İkinci Dünya Savaşı yıllarında ülkemizde olduğu gibi, özellikle Avrupa ülkelerinde de ergin, yetişkin erkekler savaşırken ya da bizdeki gibi kışlalarda elde silah savaşa girileceği endişesiyle bekleşirken; tarlada çalışan erkek kalmamış, tarımsal üretim yapılmamış. Gerçi bu dönem için CHP ve İnönü karşıtları seçim dönemlerinde özellikle sağ partiler sürekli eleştirirler bu dönemi ve suçlarlar CHP’yi beceriksizlikle; AÇ BIRAKTINIZ MİLLETİMİ, AÇ nidaları eşliğinde…
Oysa Rusya’da STALIN (ki kendisi HITLER’in sol cenahtaki yansımasıdır siyaset bilimcilere göre); kendisine karşı çıkan Ukrayna halkını, KITLIK bahanesiyle açlıktan öldürmüş ve onun bu uygulaması da İnsanlık Tarihi’nin çirkinlik sayfalarında “insanları açlıktan öldürerek soykırıma uğratma” anlamına gelen bir kavram olarak HOLODOMOR sözüyle yer almıştır. Bu arada HITLER’in gerçekleştirdiği Yahudi soykırımına da HOLOCAUST denir bilindiği gibi…Ama günümüzde de Musa’nın çocukları ne yazık ki Filistinliler’e uyguluyor benzerini…

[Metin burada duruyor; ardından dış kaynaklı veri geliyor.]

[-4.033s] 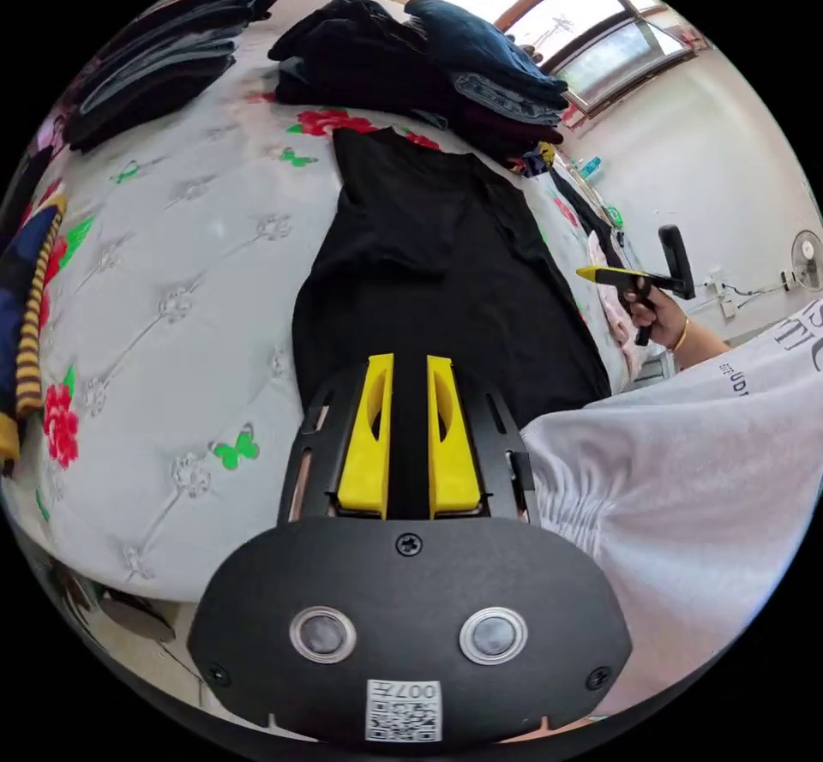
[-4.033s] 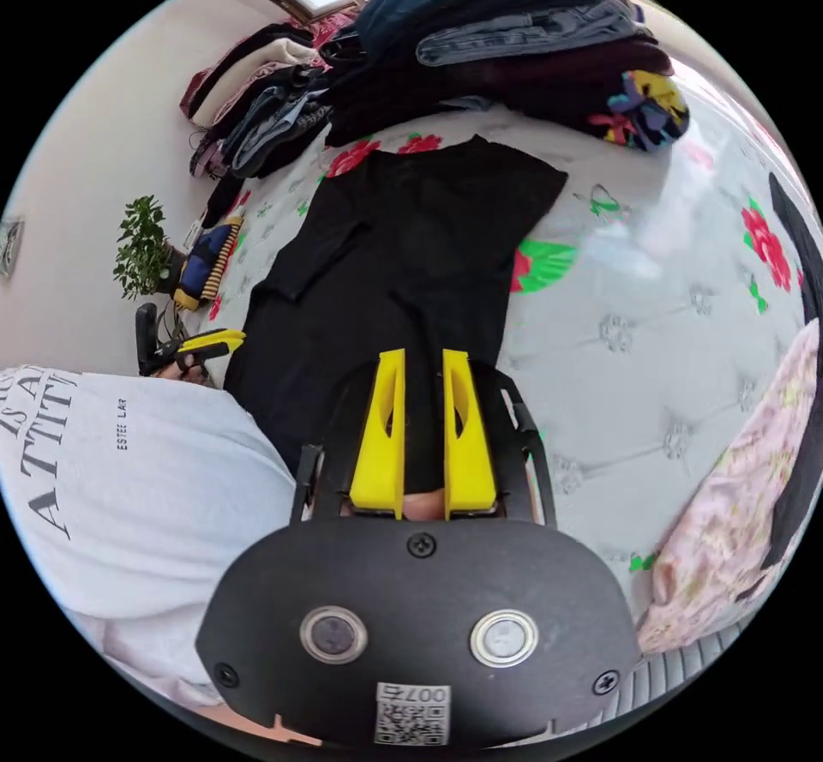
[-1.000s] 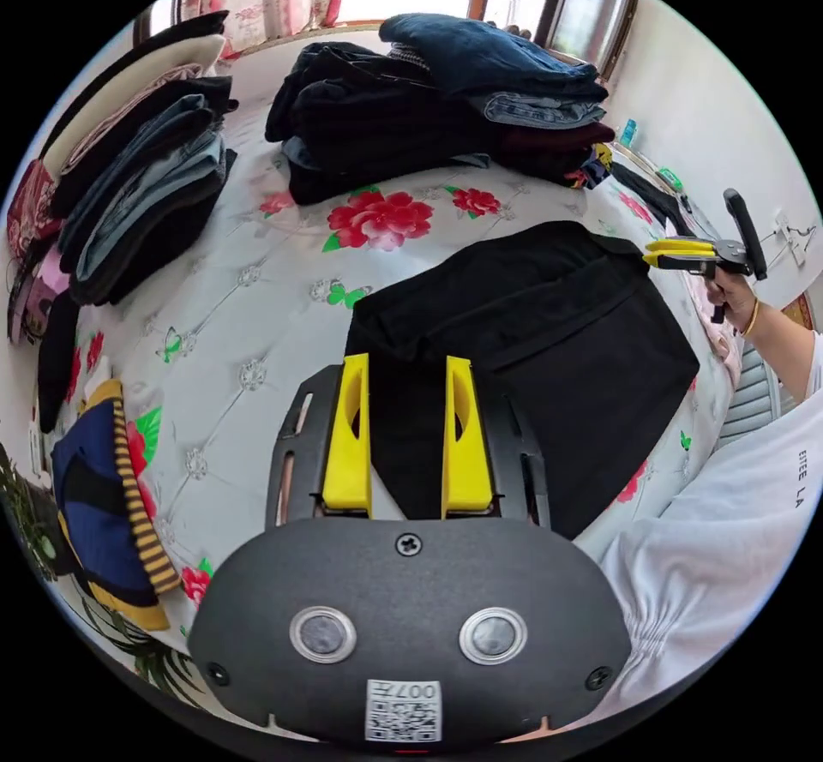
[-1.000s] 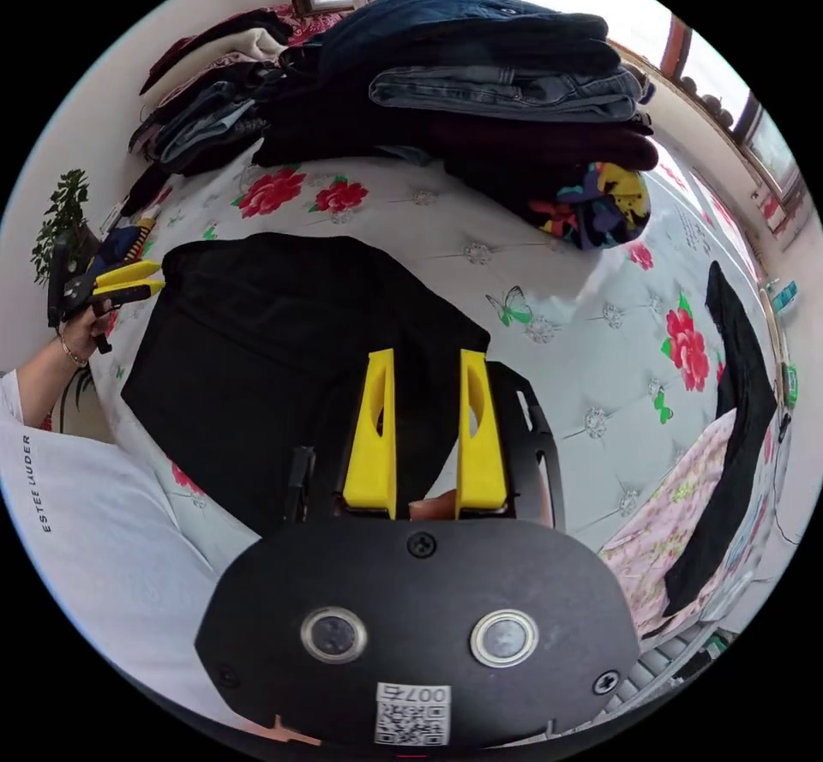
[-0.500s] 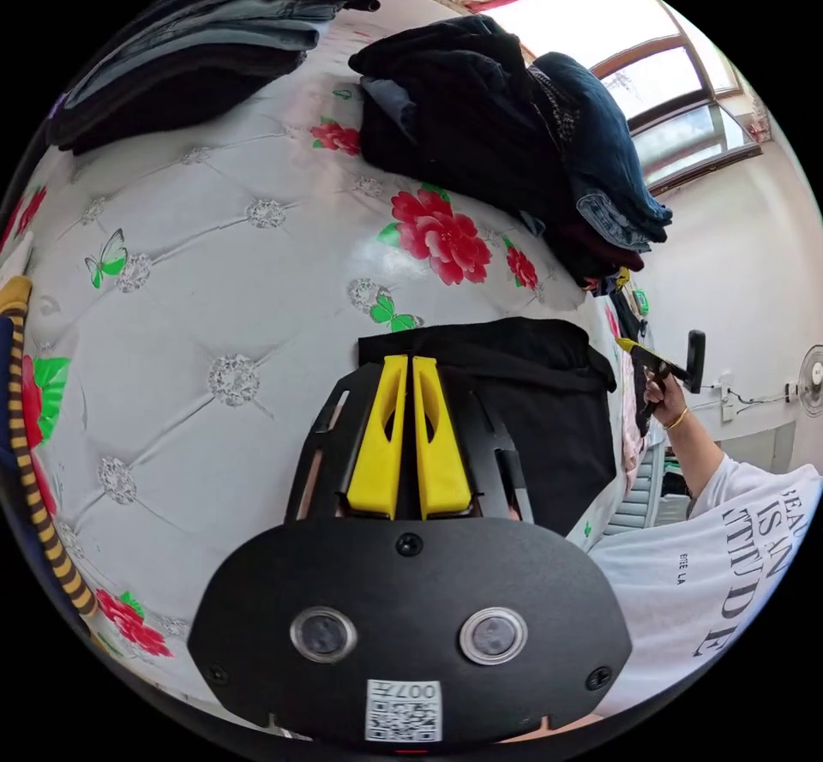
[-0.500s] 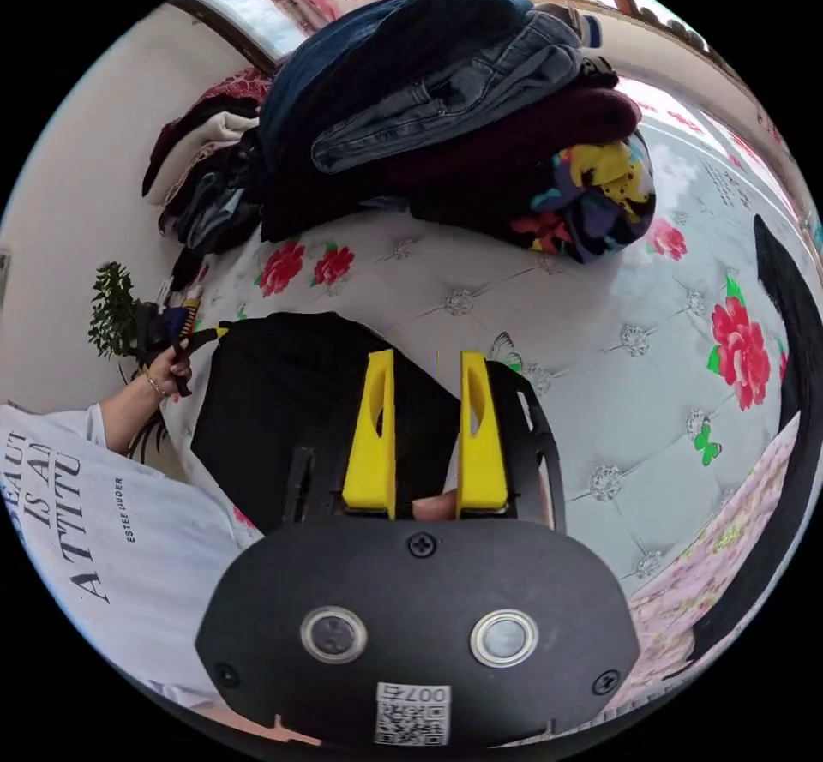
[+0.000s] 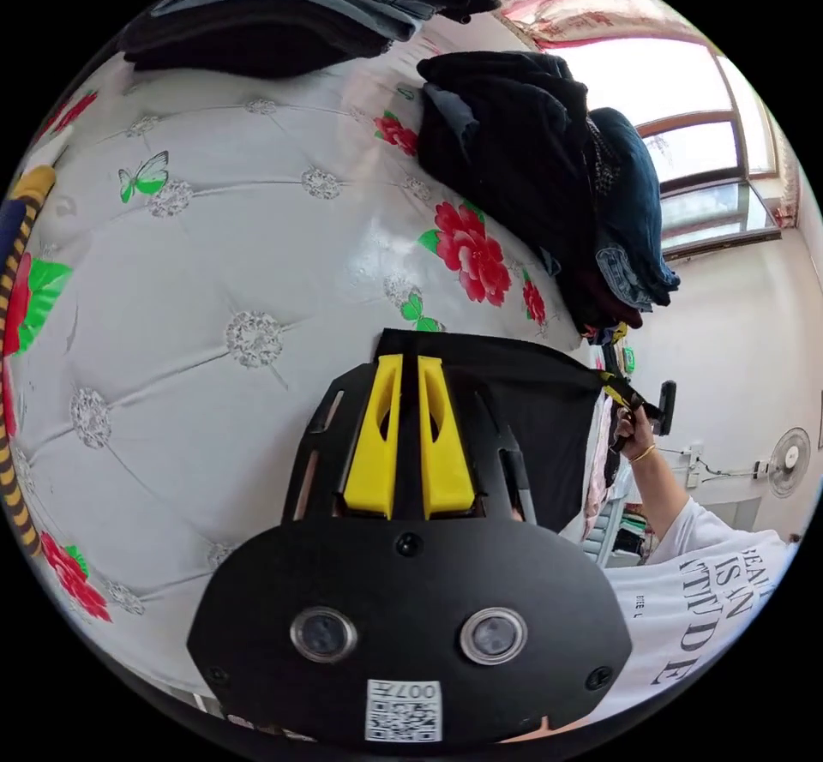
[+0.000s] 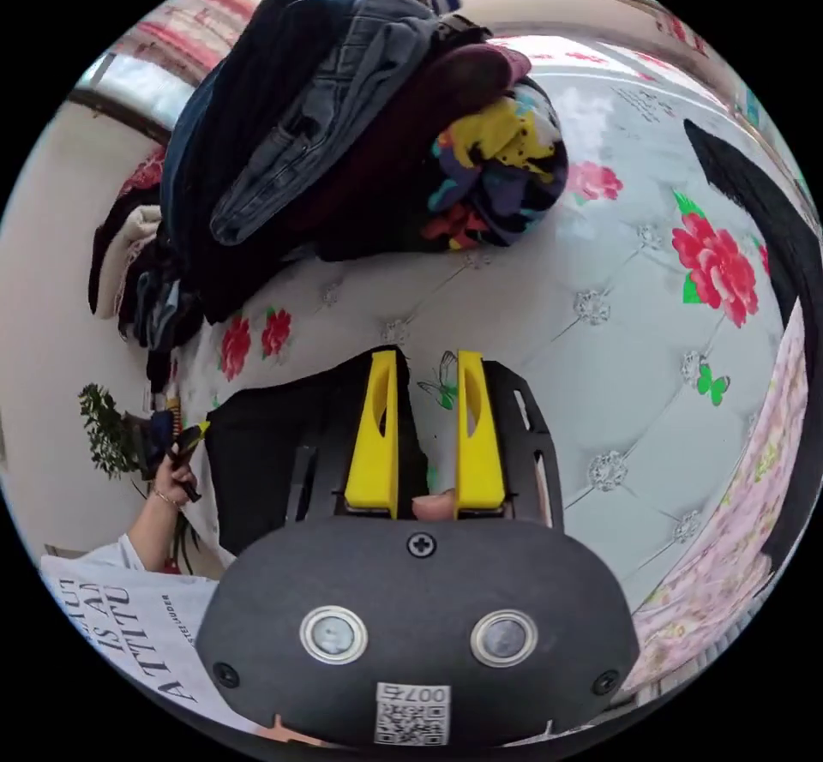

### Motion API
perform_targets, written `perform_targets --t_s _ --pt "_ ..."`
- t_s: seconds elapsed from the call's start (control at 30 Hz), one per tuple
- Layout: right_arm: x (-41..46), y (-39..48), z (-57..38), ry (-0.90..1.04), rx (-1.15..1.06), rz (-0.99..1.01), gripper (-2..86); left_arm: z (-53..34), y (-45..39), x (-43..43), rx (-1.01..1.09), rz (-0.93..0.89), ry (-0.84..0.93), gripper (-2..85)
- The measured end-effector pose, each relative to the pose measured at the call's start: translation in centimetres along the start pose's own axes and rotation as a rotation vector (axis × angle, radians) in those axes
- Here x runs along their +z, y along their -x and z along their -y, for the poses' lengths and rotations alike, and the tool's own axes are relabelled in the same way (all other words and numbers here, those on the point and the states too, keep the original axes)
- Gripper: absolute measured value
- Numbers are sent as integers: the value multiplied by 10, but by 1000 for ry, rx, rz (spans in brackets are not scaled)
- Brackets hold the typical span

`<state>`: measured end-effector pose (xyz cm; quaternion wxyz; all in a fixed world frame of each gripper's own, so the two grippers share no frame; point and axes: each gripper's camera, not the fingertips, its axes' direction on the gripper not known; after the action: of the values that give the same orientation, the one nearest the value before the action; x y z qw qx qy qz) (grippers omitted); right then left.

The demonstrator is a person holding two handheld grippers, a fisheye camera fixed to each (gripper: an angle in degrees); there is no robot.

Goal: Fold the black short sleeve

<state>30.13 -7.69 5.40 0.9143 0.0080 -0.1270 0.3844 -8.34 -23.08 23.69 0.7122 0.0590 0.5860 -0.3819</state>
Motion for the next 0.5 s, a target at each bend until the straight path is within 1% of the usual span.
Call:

29 Ekim 1923’den beri yaşadığımız süre kimilerine göre REKLAM ARASI imiş… Asıl film şimdi başlıyor demişlerdi ya… Sanırım hepimiz için yaşadığımız bu ZAM YAĞMURLARI sürerken… Bu durumda reklam arası verenler de, asıl film hangisi diye merak edenler de… Bakalım nasıl bulacaklar ekmek parası ? İşte bu sorunun yanıtı tam bir bilinmezlik, tam bir muamma…
Büyüklerimiz dua ederlerdi; ALLAH KİMSEYİ AÇLIKLA İMTİHAN ETMESİN diye…
Anlaşılan odur ki bu gidişle ülkemizin 1920’lerde yaşadığı TÜRKÜN ATEŞLE İMTİHANI faslından sonra ,sırada TÜRKÜN AÇLIKLA İMTİHANI var gibi… Umalım ve dileyelim ki…
Tanrı Türkü; HOLODOMOR felaketinden korusun demek durumunda kalmayalım bu ülkede…Dolayısıyla bu halk; ÖZAL’ın kötü mirası, yanlış uygulaması “ithal ikamesi” nedeniyle terk ettiği tarımsal üretime, yeniden dönsün, bu ülke kendi besinini kendisi üretsin, yabana avuç açmasın, yabana paralarını saçmasın. Bu ülkenin çocukları aç karnına uykulara yatmasın ! AMEN!…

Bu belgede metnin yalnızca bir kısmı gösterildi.